Exactly the lines below from the one with "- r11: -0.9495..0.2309" up to and including the one with "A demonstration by" make up the answer, with nothing else added.

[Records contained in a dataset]
◆ ◆ ◆

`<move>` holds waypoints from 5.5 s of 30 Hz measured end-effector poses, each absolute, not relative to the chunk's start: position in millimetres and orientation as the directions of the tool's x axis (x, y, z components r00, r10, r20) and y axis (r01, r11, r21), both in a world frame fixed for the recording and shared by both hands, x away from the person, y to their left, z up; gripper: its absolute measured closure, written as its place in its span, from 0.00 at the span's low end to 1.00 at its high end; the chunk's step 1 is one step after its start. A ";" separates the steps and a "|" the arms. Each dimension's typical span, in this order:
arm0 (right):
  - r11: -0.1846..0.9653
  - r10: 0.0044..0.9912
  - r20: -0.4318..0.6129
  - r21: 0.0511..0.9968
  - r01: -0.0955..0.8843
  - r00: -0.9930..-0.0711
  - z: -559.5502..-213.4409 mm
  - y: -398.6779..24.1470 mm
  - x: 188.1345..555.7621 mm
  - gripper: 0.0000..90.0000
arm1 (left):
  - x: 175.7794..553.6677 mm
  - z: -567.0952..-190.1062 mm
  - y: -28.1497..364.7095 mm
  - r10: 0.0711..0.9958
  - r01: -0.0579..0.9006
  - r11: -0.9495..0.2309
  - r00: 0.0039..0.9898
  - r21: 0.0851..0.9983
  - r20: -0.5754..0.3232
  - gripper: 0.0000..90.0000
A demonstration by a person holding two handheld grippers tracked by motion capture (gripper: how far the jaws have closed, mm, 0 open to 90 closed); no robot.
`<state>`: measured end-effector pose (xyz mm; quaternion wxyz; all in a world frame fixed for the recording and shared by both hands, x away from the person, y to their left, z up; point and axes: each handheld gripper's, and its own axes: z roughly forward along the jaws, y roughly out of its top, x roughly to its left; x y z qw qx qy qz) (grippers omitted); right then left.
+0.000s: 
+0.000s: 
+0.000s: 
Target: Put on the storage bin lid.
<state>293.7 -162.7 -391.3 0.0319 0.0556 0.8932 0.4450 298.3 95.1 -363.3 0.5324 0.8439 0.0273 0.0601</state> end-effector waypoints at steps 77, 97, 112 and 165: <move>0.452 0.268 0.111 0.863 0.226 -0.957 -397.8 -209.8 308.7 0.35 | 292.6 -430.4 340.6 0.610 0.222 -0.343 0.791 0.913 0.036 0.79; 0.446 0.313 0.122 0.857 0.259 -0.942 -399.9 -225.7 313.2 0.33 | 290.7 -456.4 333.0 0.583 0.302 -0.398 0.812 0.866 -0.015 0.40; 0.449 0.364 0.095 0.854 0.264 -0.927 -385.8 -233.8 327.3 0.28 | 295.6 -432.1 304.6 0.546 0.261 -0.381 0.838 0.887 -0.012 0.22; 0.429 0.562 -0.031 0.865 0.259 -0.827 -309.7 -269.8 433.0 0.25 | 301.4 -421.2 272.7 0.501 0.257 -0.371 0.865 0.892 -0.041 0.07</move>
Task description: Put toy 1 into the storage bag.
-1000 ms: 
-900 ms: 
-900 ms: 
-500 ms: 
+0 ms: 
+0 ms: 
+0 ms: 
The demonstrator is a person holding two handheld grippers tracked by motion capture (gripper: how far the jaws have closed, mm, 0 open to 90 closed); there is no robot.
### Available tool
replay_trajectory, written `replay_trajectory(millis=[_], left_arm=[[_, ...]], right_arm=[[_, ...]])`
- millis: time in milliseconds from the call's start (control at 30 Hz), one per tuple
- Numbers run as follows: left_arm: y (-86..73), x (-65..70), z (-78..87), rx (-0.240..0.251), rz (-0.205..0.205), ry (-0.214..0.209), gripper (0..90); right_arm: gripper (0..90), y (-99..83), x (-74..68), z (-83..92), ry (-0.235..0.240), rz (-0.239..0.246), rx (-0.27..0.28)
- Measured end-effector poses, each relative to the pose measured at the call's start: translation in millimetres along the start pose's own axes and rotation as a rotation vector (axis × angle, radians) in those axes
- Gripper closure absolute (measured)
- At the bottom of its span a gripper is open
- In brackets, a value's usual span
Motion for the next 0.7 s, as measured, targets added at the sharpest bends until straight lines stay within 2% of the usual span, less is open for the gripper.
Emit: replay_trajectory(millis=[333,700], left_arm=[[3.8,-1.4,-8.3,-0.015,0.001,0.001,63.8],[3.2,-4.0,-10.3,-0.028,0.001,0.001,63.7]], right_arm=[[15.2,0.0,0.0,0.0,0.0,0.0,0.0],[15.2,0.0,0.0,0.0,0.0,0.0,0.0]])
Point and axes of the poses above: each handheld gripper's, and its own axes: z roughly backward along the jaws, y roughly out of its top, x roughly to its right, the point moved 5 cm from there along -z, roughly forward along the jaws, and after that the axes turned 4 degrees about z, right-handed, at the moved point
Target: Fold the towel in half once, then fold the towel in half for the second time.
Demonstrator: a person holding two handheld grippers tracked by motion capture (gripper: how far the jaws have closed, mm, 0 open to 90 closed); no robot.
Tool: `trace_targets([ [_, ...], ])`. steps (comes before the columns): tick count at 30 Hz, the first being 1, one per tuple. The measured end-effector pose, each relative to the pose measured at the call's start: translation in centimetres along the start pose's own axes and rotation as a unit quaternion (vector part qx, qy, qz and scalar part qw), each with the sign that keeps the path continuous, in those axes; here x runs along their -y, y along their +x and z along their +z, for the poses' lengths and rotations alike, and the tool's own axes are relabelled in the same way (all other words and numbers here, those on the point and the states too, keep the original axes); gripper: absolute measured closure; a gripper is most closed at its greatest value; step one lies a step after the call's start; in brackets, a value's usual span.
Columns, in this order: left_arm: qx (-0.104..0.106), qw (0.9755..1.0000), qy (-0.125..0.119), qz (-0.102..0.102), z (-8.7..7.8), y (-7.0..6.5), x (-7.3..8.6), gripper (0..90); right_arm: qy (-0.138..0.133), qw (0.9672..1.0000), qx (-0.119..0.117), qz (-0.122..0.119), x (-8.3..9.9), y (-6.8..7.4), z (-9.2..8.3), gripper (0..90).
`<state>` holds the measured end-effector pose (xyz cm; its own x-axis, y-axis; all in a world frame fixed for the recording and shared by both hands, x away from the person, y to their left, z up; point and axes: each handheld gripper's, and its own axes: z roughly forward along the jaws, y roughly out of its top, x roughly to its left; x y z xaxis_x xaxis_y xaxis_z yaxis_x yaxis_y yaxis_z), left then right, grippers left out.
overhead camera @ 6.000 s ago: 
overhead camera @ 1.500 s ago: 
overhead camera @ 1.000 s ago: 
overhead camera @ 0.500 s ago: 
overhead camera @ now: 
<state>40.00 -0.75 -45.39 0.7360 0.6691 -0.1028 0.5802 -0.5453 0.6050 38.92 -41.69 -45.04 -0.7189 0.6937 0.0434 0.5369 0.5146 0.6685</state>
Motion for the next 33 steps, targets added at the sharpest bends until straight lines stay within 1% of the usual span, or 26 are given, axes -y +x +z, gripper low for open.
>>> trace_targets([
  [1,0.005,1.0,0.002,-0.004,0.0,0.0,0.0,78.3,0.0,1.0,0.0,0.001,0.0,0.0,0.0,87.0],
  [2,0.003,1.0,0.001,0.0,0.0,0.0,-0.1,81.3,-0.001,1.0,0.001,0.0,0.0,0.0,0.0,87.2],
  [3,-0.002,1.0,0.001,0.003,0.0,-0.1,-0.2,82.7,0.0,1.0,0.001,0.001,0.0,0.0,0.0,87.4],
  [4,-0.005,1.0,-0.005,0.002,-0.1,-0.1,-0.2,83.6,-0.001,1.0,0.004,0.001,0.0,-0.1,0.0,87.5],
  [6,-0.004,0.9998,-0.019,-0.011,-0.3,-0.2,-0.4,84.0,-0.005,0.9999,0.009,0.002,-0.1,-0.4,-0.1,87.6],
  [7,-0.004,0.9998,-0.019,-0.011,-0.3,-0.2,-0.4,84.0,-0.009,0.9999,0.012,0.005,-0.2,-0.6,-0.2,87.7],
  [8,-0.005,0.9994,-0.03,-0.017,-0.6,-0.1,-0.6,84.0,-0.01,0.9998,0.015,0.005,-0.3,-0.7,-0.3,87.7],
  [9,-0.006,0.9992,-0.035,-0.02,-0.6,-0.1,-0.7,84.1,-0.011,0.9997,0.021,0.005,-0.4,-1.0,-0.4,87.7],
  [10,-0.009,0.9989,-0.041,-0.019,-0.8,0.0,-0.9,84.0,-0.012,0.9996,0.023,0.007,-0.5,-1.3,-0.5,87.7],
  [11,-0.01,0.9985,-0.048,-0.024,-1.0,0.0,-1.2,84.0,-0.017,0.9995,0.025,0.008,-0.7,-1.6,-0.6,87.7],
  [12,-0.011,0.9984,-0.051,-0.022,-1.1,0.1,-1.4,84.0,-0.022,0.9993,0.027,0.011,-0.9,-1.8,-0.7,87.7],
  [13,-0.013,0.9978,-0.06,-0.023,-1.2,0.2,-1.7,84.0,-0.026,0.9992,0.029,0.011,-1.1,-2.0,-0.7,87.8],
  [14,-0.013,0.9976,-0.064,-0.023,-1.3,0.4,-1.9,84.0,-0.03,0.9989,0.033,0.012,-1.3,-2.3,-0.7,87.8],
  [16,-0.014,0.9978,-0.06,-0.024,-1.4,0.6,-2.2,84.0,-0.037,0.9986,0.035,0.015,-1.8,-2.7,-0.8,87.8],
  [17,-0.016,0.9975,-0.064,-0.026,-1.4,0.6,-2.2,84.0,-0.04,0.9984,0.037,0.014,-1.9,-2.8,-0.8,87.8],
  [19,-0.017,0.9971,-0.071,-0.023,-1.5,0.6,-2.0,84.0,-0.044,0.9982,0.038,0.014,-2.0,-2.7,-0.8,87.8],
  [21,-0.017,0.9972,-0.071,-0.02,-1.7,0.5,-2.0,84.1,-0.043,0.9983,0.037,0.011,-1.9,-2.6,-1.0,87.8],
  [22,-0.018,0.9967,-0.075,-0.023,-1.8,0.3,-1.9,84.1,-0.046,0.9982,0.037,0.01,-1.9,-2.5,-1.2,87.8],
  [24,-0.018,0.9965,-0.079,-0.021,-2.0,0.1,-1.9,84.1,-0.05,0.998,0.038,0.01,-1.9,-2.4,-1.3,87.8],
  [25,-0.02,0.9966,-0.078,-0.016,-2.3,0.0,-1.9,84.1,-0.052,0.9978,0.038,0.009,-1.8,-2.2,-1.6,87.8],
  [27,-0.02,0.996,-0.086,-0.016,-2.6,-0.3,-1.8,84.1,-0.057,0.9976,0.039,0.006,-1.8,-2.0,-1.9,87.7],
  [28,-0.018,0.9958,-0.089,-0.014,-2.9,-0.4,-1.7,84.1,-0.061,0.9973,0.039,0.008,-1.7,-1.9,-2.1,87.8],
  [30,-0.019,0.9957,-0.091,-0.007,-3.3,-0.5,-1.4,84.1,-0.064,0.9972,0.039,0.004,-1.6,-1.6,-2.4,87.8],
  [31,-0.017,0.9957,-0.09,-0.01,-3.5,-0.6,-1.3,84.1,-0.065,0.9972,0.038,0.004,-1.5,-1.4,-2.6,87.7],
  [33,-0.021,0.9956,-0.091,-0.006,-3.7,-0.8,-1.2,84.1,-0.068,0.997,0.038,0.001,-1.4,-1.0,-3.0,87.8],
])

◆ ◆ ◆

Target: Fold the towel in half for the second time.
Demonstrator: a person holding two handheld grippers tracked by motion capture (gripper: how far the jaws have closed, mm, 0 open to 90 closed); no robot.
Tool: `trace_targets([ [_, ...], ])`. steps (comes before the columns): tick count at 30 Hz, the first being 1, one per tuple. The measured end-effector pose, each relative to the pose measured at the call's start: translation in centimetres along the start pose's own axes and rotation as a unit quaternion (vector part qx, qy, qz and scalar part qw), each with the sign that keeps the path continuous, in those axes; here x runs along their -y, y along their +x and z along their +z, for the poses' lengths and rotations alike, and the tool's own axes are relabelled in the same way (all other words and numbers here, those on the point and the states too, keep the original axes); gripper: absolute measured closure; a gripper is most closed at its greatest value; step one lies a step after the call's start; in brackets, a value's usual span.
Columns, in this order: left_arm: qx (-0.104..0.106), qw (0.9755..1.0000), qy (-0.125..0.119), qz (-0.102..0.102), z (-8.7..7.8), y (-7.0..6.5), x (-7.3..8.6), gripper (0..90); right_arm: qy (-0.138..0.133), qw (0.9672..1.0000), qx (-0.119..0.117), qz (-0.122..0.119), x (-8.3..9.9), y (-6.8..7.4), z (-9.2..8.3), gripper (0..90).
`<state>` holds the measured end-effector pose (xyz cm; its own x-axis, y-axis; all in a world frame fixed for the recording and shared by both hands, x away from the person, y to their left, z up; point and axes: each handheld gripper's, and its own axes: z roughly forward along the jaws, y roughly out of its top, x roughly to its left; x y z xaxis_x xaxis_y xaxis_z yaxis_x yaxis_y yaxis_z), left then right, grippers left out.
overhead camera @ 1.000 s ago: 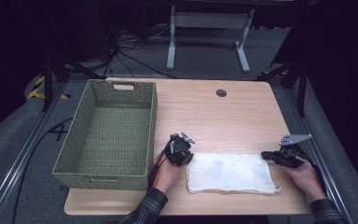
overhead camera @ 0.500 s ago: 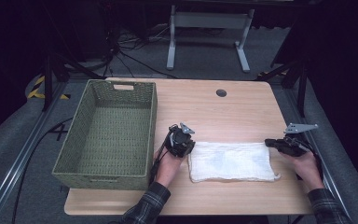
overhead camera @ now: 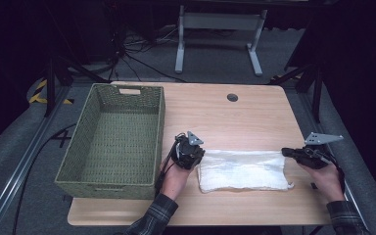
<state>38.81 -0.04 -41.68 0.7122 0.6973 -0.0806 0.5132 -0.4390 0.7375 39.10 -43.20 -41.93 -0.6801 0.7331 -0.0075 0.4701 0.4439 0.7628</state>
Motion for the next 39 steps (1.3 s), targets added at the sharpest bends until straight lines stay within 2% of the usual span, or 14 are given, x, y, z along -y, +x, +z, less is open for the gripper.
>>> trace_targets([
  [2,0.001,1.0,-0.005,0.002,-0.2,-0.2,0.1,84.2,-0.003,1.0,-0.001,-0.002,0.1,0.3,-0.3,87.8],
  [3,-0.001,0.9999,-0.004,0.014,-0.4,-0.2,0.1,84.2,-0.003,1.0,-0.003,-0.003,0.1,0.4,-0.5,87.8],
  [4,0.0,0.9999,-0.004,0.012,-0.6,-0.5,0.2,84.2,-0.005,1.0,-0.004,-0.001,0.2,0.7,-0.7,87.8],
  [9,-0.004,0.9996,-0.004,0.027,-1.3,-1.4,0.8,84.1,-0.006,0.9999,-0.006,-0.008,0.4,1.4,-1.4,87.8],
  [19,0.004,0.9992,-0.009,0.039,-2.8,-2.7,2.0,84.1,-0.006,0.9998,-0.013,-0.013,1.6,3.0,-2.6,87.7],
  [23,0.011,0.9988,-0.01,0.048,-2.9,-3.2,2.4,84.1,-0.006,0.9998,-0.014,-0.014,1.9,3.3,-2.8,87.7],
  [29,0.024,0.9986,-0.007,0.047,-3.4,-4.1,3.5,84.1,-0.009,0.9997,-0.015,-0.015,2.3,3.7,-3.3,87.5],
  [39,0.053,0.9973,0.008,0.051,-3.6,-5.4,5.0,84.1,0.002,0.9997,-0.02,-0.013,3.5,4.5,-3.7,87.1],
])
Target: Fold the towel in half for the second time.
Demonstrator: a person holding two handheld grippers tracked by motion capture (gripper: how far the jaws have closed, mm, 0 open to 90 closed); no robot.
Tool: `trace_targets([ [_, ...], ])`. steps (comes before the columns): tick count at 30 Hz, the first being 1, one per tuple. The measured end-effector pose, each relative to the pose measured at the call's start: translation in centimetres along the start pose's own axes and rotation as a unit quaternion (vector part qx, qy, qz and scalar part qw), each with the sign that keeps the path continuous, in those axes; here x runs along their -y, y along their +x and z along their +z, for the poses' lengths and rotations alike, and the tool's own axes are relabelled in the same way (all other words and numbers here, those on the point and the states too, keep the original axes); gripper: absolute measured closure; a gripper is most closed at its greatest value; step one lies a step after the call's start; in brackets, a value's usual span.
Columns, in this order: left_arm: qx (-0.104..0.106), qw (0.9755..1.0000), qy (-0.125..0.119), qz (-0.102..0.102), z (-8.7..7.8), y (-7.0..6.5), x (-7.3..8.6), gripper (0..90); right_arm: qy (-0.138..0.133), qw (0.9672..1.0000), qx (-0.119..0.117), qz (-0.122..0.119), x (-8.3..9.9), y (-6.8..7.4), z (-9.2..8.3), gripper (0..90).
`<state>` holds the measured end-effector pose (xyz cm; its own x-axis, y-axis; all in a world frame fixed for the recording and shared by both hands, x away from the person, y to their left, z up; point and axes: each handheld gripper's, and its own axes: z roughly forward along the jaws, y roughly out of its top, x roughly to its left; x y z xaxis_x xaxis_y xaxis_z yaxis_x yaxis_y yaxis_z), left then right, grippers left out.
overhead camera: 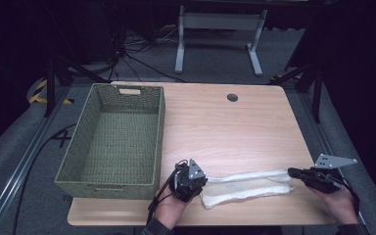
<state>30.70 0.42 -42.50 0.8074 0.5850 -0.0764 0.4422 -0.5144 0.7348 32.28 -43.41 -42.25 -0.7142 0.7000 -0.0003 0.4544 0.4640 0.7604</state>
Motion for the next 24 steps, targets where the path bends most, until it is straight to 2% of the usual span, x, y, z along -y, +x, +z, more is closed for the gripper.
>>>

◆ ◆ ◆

- _RESPONSE_:
  - r11: -0.9495..0.2309
  - r00: 0.0039..0.9898
  - r21: 0.0851..0.9983
  - r20: -0.5754..0.3232
  - gripper: 0.0000..90.0000
A demonstration by a person holding two handheld grippers tracked by motion capture (gripper: how far the jaws have closed, mm, 0 open to 90 closed); no robot.

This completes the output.